Arms & Military Technology Transfers

May 21, 2003

The greatest danger we face from weapons of mass destruction, said former Secretary of State Lawrence Eagleburger, is that potential adversaries that acquire them -- such as North Korea or Iran -- will transfer them to terrorist organizations.

Speaking this week to an audience gathered by the National Center for Policy Analysis, Eagleburger said it may be possible to deter states like North Korea and Iran from deploying weapons of mass destruction (chemical, biological or nuclear) but the covert transfer of technology or weapons to Al Qaeda and its ilk is more problematic.

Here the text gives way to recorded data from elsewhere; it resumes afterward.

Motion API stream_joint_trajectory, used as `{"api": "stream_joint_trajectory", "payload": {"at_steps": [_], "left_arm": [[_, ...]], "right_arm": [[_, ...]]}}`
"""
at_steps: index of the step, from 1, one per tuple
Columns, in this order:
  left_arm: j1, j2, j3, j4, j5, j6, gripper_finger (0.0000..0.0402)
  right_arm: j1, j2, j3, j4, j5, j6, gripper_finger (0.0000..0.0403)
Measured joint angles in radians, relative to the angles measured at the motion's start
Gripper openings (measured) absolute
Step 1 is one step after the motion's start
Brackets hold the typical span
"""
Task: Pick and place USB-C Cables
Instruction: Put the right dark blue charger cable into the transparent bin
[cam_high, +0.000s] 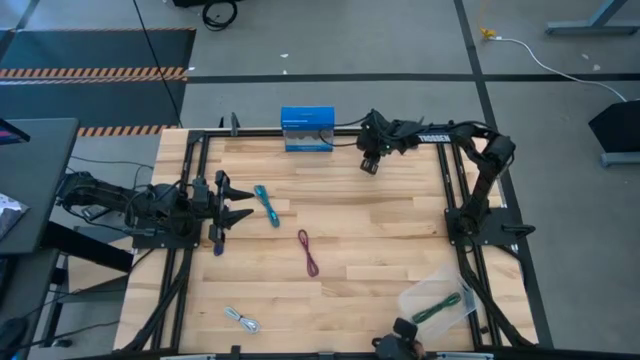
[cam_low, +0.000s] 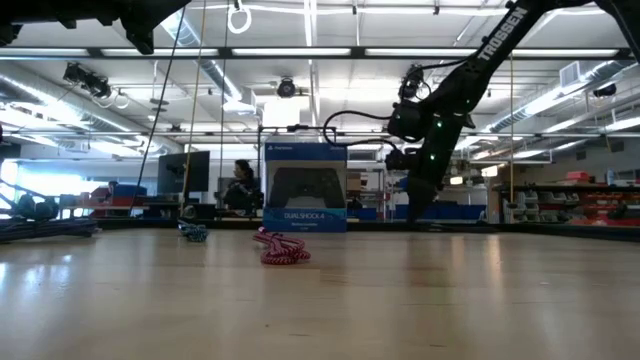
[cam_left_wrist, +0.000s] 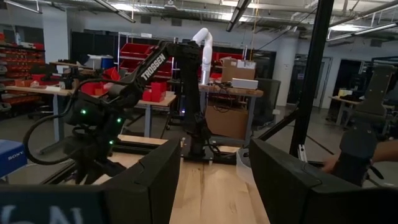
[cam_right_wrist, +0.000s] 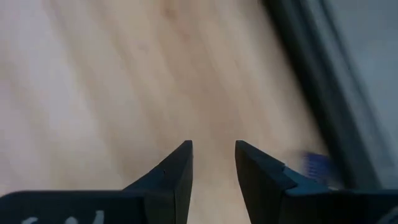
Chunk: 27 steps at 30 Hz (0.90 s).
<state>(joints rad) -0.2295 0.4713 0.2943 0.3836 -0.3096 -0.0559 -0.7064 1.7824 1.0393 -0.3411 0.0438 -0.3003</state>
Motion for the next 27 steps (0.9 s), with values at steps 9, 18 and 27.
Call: {"api": "stream_joint_trajectory", "payload": {"at_steps": [9,18,27], "left_arm": [[0.001,0.000,0.000,0.000,0.000,0.012,0.0199],[0.001,0.000,0.000,0.001,0.000,0.016,0.0199],[0.000,0.000,0.000,0.001,0.000,0.015,0.0199]], "right_arm": [[0.113,0.000,0.000,-0.130,-0.228,0.089,0.0125],[0.125,-0.001,-0.001,-0.577,0.165,0.062,0.0124],[-0.066,0.000,-0.045,-0.535,0.415,0.034,0.0124]]}}
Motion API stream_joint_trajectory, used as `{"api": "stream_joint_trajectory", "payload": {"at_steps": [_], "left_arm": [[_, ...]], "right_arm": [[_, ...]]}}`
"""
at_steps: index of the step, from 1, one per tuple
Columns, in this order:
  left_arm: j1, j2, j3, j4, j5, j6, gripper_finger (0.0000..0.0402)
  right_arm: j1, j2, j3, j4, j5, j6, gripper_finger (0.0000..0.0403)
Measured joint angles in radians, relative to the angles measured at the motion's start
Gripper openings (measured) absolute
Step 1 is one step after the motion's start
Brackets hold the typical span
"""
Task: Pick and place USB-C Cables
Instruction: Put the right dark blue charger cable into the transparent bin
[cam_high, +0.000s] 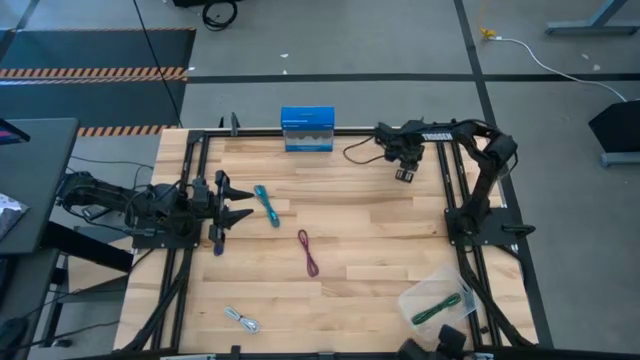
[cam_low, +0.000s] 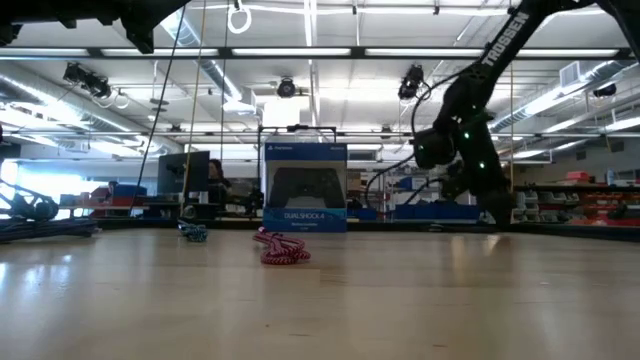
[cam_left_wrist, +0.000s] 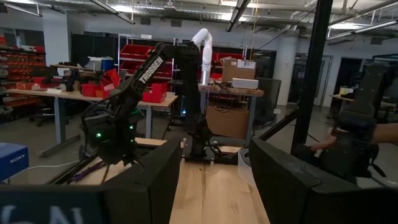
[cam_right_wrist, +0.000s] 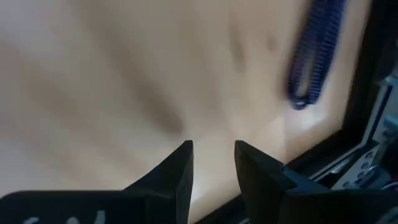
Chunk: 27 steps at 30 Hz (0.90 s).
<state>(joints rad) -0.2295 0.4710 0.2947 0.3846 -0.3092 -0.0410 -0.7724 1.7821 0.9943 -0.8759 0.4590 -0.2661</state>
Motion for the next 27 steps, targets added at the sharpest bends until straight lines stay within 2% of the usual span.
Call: {"api": "stream_joint_trajectory", "payload": {"at_steps": [5,13,16,27], "left_arm": [[0.000,0.000,0.000,-0.005,0.000,0.001,0.0199],[0.002,0.000,0.000,-0.006,0.000,0.001,0.0199],[0.002,0.000,0.000,-0.007,0.000,0.001,0.0199],[0.002,0.000,0.000,-0.019,0.000,0.001,0.0199]], "right_arm": [[-0.057,-0.007,-0.042,0.088,0.001,-0.095,0.0124],[-0.059,-0.014,-0.048,0.227,0.045,-0.218,0.0124],[-0.074,-0.017,-0.046,0.292,0.012,-0.229,0.0124],[-0.167,-0.023,-0.043,0.303,-0.113,-0.227,0.0124]]}}
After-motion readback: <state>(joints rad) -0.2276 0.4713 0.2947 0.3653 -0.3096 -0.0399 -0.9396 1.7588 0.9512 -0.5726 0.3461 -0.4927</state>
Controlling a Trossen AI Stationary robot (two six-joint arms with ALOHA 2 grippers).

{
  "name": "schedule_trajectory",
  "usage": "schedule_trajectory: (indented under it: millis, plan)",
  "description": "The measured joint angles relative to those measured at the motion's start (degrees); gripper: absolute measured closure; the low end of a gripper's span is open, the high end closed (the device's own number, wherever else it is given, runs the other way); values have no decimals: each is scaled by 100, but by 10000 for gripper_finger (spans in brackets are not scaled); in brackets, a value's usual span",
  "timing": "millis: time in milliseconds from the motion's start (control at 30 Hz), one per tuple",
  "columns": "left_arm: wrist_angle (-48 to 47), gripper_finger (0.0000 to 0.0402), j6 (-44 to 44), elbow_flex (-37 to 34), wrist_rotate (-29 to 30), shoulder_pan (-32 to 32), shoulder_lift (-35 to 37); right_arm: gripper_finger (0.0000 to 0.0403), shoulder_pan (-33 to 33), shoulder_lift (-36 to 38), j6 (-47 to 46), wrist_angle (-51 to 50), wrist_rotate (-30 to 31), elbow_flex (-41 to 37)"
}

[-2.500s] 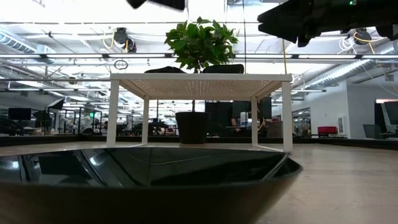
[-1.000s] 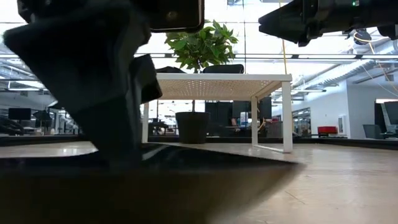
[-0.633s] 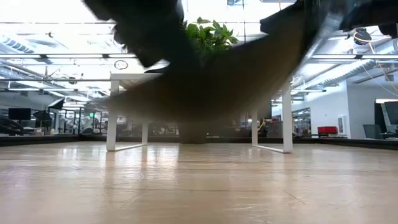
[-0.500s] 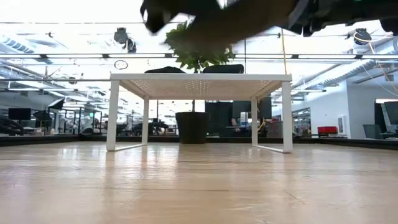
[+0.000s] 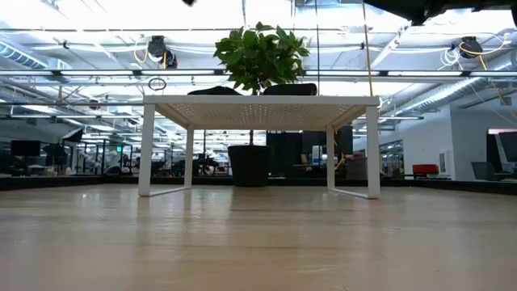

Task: Pick & Place Mini shaped plates
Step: Stack the black leaf-shaped plate on top of the black leaf-shaped plate on the shelf

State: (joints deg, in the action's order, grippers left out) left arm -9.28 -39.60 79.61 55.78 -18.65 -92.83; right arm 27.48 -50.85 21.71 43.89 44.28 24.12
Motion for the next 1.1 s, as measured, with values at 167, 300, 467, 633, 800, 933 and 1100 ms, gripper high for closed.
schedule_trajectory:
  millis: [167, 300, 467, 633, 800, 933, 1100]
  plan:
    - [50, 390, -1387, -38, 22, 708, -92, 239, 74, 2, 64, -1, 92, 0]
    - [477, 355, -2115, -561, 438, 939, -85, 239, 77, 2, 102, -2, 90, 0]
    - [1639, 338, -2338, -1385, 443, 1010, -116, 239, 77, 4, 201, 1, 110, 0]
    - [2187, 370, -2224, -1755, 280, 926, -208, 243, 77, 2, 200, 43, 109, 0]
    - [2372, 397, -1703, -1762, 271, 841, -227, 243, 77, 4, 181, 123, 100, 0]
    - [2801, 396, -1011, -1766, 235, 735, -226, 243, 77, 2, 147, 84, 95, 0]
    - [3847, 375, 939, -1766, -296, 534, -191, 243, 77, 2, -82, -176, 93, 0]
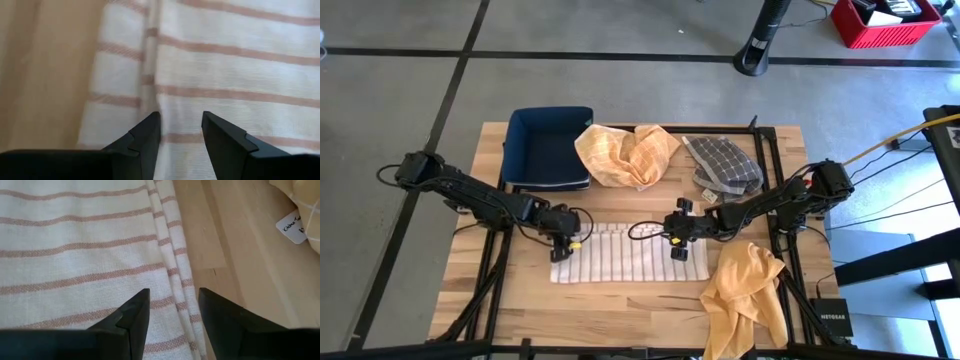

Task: Fold towel
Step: Fold the white towel

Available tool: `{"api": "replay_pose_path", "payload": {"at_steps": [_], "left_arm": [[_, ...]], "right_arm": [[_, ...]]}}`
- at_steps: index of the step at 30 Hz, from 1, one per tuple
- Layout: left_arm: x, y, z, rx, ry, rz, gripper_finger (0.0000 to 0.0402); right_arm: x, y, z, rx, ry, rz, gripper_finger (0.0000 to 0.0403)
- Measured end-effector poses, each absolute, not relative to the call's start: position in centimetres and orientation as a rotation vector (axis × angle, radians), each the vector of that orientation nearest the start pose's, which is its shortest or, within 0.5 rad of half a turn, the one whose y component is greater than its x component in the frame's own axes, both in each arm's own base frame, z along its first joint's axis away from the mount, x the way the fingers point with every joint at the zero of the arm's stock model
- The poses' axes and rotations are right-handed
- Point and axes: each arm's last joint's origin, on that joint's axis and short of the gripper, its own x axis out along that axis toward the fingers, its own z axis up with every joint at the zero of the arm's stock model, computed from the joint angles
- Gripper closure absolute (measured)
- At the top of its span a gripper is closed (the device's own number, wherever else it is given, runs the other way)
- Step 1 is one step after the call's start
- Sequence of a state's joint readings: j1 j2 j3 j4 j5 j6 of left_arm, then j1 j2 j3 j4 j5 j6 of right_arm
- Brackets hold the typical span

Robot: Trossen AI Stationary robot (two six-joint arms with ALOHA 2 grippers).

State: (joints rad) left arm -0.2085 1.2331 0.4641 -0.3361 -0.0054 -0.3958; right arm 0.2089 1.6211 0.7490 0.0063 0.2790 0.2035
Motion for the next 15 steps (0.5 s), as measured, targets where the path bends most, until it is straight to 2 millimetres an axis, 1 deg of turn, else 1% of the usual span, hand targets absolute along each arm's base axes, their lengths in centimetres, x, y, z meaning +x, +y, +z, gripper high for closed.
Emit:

Since totalitarian countries with command economies like North Korea are incapable of developing such weapons by themselves, where might they get them? Perhaps from the same sources as Iraq did over the past 30 years. According to a recent report from the Stockholm International Peace Research Institute:

  • Over the 1973 to 2002 period, Iraq received 57 percent of its arms -- including sales of military technology -- from the defunct Soviet Union, and another 7 percent from the defunct Czechoslovakia.
  • France and China, which are still going concerns, supplied 13 and 12 percent, respectively, of Iraq's imported military capability.
  • Countries who experienced regime change a decade ago, Poland and Romania, supplied 4 percent and 1 percent, respectively.

And two members of the recently formed coalition of the willing that invaded Iraq, the United States and Denmark, each had previously supplied Saddam Hussein's regime with 1 percent each.